I would like to talk about another game-changing technology. The technology is the battery.

Historically, there have been three types of energy for powering machines in the cleaning industry. The most popular is cord-based electricity. We plug the machines into the wall and must move the plug when we need to clean beyond the cord’s reach.

The second technology for powering equipment is propane. Propane is used extensively in large retail and commercial hard-floor buffing and burnishing operations where it is too labor intensive to change cords every 100 feet. But propane machines have a few faults — they are noisy; they give off carbon monoxide; they have a tremendous amount of vibration on the handle; and the cost of maintenance can be high. There is also an element of danger for workers and occupants if a tank is leaky or has not been refilled properly.

The third type of power is battery. Battery power has not been used extensively in the cleaning industry, with the exception of auto scrubbers. But, in the last few years, there have been some heartening attempts to incorporate more battery power — particularly in backpack vacuums, day-portering vacuums and light sweepers.

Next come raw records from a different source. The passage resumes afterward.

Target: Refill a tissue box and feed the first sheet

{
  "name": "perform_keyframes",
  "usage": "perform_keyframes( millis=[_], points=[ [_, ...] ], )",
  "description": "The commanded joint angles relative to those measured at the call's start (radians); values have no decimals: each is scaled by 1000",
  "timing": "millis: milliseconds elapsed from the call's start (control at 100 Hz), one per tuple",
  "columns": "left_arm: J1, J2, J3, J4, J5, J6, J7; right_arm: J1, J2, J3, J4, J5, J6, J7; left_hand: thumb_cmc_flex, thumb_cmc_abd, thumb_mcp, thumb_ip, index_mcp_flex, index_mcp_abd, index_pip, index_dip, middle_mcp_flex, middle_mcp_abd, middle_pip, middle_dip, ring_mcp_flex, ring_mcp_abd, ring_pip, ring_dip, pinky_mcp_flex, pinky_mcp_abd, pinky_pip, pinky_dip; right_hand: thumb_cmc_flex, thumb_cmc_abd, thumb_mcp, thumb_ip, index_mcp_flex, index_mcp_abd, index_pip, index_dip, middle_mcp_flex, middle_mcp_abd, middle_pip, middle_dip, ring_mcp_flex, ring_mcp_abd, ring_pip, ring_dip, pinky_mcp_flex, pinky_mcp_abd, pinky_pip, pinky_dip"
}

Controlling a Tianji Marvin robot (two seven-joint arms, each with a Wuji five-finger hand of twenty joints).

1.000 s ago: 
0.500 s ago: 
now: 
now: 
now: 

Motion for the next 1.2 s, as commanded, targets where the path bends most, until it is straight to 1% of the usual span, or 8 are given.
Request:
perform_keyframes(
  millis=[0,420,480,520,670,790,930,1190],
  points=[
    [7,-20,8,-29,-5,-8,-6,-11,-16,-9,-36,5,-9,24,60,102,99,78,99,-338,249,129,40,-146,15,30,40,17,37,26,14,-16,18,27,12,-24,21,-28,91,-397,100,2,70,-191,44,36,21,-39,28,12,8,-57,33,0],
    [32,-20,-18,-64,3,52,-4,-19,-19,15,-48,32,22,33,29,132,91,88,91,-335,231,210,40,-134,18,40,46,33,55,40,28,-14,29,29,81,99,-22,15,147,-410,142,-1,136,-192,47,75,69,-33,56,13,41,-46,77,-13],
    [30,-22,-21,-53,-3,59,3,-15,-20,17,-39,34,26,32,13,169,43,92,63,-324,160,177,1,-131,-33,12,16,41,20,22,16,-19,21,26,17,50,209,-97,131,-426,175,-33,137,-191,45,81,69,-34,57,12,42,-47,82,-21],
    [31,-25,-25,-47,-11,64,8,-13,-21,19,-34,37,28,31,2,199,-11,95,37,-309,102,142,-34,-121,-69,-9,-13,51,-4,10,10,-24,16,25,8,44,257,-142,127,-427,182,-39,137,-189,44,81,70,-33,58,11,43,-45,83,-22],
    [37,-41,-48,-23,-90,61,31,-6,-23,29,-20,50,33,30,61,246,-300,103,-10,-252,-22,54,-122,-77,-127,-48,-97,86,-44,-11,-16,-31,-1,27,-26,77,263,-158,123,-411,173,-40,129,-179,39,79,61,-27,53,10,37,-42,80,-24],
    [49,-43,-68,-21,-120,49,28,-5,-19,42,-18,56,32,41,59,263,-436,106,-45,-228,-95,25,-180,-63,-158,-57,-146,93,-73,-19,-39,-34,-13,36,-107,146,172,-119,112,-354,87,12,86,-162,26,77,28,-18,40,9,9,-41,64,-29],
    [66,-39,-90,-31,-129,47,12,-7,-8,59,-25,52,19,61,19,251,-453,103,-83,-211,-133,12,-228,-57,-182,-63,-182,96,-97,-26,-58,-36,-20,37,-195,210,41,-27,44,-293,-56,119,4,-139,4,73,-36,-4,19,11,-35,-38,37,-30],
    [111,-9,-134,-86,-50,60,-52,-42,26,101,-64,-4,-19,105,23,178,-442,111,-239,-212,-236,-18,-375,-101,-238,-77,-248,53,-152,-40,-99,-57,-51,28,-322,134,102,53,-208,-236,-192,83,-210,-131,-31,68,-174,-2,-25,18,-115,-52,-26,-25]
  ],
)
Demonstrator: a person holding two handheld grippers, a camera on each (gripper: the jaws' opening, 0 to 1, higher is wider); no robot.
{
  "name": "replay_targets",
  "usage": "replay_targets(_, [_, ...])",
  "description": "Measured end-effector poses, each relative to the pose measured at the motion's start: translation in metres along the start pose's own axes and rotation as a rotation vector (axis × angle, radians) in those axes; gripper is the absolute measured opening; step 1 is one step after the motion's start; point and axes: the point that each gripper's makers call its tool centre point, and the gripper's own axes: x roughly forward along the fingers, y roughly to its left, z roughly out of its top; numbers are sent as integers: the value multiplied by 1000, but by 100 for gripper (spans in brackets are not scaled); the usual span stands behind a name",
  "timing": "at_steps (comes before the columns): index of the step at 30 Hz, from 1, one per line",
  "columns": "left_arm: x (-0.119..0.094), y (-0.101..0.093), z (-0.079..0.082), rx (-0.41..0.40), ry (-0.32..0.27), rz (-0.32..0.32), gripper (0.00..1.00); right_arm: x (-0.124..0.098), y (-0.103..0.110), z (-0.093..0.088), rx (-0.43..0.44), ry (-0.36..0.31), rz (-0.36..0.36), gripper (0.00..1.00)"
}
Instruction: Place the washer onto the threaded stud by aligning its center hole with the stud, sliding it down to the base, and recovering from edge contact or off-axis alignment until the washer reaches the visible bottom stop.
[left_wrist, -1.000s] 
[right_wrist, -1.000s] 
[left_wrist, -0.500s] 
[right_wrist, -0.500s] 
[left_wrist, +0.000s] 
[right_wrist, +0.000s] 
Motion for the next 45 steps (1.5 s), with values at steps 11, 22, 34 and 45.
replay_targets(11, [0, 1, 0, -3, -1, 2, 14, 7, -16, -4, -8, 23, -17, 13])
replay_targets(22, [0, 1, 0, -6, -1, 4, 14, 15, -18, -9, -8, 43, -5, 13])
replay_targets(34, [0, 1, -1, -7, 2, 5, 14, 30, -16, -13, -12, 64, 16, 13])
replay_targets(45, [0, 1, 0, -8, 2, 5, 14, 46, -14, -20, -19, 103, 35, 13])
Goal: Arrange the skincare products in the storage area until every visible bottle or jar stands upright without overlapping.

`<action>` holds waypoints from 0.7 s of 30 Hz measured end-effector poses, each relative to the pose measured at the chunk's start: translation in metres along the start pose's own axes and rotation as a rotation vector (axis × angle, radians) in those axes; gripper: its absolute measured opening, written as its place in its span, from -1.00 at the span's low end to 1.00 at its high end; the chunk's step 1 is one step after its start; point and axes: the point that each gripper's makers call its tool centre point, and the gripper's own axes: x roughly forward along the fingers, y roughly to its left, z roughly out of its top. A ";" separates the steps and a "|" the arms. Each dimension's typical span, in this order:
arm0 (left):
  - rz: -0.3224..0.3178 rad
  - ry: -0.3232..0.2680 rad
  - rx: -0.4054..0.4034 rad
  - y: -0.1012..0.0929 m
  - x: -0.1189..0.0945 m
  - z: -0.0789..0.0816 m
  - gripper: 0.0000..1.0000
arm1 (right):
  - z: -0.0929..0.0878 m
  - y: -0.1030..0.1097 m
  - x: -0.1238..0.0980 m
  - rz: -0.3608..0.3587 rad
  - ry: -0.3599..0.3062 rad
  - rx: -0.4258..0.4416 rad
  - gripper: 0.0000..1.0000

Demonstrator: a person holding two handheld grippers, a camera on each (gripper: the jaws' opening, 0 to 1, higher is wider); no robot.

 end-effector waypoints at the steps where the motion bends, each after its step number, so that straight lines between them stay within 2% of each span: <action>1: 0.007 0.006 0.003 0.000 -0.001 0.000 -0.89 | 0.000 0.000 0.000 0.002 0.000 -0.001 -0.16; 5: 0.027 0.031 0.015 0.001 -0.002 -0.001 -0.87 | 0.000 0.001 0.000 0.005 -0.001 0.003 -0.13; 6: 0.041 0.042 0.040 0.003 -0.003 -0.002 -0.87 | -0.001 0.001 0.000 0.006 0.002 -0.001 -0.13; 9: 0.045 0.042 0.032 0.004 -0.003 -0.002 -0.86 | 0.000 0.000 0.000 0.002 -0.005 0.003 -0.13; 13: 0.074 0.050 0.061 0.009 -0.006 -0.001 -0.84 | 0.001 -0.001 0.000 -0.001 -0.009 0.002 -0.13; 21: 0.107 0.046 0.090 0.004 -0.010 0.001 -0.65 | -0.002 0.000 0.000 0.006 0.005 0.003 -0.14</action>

I think the best and most revolutionary battery-powered machine that I’ve seen recently is a new burnisher that is designed to compete directly with its propane counterparts. What makes the battery-powered burnishers exciting is that they combine the portability, runtime and weight of propane with the safety of a cord-based electric.

They are quiet enough to use when people are in the area, have little handle vibration, are low-maintenance and eliminate the safety concerns of handling propane. Some battery-powered burnishers even come with an on-board charger, which helps eliminate downtime. I foresee that many organizations that have not been able to use propane in a building may want to consider using high-speed, high-RPM battery-powered burnishers.

With the successes of flat mops and ergonomic tools in mind, I think that now is the time to take a look at the best method of powering your burnishing operation.